1. Convert to iteration with an explicit stack — most reliable. 2. Memoise — a memoised recursive function makes far fewer calls. 3. Trampolining — return a *thunk* (function) instead of recursing directly, then loop:

\\\`js function trampoline(fn) { let result = fn(); while (typeof result === 'function') result = result(); return result; } function sumThunked(n, acc = 0) { if (n === 0) return acc; return () => sumThunked(n - 1, acc + n); // returns a thunk } trampoline(() => sumThunked(1000000)); // works without overflow \\\`

4. Tail recursion — only helps in languages that actually do TCO. 5. Increase the stack (\ulimit -s\ on Unix, \-Xss\ on the JVM) — last resort.

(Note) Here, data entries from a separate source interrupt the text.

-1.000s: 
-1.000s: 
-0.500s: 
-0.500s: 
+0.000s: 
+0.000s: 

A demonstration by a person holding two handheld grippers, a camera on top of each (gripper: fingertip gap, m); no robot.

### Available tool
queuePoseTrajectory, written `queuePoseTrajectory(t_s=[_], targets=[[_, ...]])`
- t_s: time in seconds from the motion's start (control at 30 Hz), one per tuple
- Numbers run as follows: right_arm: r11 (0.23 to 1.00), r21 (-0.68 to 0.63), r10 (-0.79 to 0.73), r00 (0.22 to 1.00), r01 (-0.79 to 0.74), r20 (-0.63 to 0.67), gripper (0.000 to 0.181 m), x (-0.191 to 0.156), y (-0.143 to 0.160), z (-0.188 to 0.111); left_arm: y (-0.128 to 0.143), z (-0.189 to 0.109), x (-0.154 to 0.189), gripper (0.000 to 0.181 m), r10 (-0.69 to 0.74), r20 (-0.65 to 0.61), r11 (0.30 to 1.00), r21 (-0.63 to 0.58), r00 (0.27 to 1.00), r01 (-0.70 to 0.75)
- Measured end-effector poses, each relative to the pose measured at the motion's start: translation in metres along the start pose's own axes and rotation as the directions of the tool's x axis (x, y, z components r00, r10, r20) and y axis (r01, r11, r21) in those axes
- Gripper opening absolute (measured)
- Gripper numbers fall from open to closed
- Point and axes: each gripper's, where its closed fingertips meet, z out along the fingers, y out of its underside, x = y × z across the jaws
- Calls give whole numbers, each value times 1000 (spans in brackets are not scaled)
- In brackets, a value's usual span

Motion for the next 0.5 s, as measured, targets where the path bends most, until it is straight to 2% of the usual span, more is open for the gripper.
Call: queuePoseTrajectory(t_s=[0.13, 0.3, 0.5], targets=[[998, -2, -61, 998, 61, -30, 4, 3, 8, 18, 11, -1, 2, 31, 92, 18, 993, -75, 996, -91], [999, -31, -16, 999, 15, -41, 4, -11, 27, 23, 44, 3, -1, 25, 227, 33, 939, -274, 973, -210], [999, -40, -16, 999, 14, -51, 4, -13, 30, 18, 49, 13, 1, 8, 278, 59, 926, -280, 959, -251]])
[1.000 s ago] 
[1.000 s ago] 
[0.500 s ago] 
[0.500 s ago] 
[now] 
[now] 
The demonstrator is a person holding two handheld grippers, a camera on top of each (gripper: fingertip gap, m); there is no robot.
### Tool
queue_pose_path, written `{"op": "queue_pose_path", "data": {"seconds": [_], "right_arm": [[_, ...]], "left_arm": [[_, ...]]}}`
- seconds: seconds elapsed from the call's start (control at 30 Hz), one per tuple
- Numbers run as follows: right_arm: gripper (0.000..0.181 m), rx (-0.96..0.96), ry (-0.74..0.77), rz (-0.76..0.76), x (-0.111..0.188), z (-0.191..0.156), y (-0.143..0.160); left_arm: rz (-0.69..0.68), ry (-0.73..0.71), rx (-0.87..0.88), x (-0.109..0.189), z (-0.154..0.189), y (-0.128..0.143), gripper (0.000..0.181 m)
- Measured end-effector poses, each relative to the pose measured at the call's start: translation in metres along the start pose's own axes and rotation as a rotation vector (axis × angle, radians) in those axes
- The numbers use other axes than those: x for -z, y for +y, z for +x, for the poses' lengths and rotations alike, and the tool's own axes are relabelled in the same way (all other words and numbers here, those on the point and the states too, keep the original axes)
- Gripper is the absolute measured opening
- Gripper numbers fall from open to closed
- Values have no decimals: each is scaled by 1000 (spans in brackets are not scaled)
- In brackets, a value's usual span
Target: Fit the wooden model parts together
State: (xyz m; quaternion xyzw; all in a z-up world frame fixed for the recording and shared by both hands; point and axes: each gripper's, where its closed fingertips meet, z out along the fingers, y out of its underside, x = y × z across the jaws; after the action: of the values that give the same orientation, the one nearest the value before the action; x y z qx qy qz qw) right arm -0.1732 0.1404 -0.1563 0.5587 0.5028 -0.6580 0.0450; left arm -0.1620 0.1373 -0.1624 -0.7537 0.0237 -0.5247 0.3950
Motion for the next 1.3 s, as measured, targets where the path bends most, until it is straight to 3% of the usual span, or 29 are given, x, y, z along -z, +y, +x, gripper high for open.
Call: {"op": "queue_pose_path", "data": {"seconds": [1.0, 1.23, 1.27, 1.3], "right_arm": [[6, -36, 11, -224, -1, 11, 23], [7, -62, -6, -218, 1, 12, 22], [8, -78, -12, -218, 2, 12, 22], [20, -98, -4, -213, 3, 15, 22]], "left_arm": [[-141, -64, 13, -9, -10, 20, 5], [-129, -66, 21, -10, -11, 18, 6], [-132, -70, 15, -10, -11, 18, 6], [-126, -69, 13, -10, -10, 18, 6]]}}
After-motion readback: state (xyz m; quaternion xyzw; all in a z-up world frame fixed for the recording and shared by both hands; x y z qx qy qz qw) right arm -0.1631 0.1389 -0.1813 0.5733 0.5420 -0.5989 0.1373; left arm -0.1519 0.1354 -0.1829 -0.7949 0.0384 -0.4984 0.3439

Advanced: Classic Problems Cheatsheet

ProblemPatternTime
FactorialLinearO(n)
Fibonacci (memoised)Tree → memoO(n)
Tower of HanoiTreeO(2ⁿ)
Permutations of nBacktrackingO(n · n!)
All subsetsBacktrackingO(n · 2ⁿ)
Merge sort / quicksortDivide & conquerO(n log n)
Binary searchDivide & conquerO(log n)
Tree traversalsSingle recursionO(n)
N-QueensBacktrackingO(n!)

Practice Path

1. Write \factorial(n)\ and \sum(n)\ recursively. Then rewrite both as loops. Notice the loops have an explicit accumulator. 2. Implement \fib(n)\ naively, then add memoisation. Time both for n = 35 — the difference will be dramatic. 3. Generate all subsets of \[1, 2, 3]\ using "include or exclude each element". Then generate all permutations using backtracking. 4. Convert in-order tree traversal from recursive to iterative using an explicit stack.